Session 8: The Inerrancy of Scripture Part 2

Session 8: The Inerrancy of Scripture Part 2

Love the Lord your God with all your heart and with all your soul and with all your mind and with all your strength  ~Mark 12:30

Writing about Session: 8 The Inerrancy of Scripture, Nathan Smock shares his thoughts about how the Bible is true.

It’s a little ironic how the post modern mindset of unknowable truth is at such odds with the assertion of the inerrancy of scripture. One would think the pessimism and despair, so equated with the post modern, would rather drive them to a desire to embrace the truth of inerrancy with a fervency that would cause envy in the hearts of mature Christians. But such is the depravity of sin.

Similarly, within much of the church, it seems the necessity for inerrancy no longer exists. With the pervasive acceptance of relativism, ultimate truth is no longer the goal, but blind universalism. If the topic of inerrancy is broached it is nervously dismissed as yet another unknowable individualized option to the increasingly vague idea of salvation and the works required to obtain it.

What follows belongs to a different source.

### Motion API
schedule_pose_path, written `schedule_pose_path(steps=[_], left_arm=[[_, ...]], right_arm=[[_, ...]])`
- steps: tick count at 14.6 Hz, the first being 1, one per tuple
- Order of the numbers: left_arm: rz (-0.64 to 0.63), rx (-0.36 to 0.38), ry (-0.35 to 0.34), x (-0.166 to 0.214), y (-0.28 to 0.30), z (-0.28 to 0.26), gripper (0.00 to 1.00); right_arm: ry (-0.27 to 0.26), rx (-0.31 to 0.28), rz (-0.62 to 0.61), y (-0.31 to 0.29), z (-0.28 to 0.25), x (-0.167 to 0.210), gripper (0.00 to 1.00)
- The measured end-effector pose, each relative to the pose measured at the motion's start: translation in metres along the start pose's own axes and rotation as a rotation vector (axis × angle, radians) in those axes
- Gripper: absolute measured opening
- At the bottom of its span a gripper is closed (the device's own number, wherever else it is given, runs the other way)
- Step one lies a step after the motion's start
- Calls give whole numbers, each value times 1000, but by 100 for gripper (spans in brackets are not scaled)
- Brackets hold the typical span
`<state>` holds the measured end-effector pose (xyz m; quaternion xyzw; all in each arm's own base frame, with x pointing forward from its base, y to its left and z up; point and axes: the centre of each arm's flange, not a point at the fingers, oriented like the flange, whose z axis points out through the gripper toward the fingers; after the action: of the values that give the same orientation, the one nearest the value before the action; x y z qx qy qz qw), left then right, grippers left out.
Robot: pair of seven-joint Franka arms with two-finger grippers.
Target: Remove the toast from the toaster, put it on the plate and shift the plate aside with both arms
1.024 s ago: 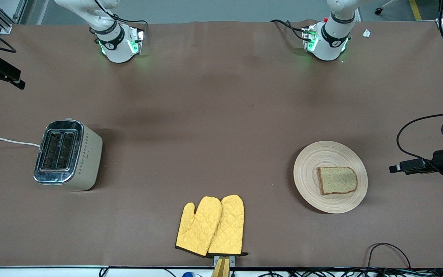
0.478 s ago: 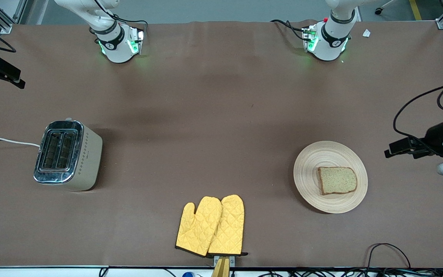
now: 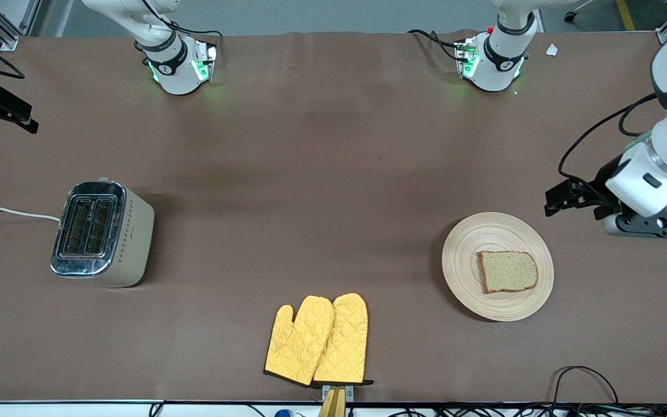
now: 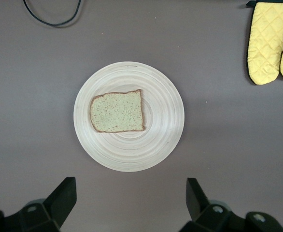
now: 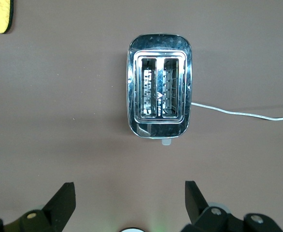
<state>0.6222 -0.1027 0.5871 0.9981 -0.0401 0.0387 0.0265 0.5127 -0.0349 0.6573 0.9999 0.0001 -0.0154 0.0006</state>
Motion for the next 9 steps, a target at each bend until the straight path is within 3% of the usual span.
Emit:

I think at this point I should back up a bit. (Notice I said “think” and not feel.) We should perhaps for the sake of this paper and meaningful one sided discussion, create a working definition for inerrancy. The text from which I am studying, and for which this paper is being written, would define inerrancy as thus:

“Scripture in its original manuscripts does not affirm anything that is contrary to fact.” ~Wayne Grudem, Systematic Theology

Grudem will go on to point out this definition does not mean the Bible holds all facts on every subject, but simply what it does say is true. In the light of this definition, we are forced to acknowledge that our opinions and our feelings do not matter, as that which is fact is inseparably tied to that which is reality. Reality is a universal state of existence not dependent upon the individual interpretation of events or data. This is particularly vexing to the post modern who would prefer license to either accept or reject truth as they see fit.

Never mind for the moment the very self defeating logic upon which the rejection of inerrancy stands (remember, inerrancy is the claim of ultimate truth and to the post modernist that’s not allowed), but for those adherents willing to reject Biblical truth on fundamental topics, such as God’s created universe and therefore His corresponding laws, you don’t often see post modernist rejecting physics by jumping off a cliff in their pursuit to fly.

As I close, it should be noted, while the inerrancy of scripture is attested to within the scripture itself, and the failure of that inerrancy would ultimately lead to the demise of scriptural reliability, it is by the grace of God that initial adherence to the concept is not only unnecessary but impossible without the presence of the Holy Spirit for salvation. Moving forward, one need not abandon the intellect that was given by God as a means to draw us to Him. Rather to be embraced, allow it to drive us deeper into the truth found in scripture. As God’s reality becomes more apparent through diligent study and trial, we will be equipped all the more that we might perform the good works He has laid out for us in advance.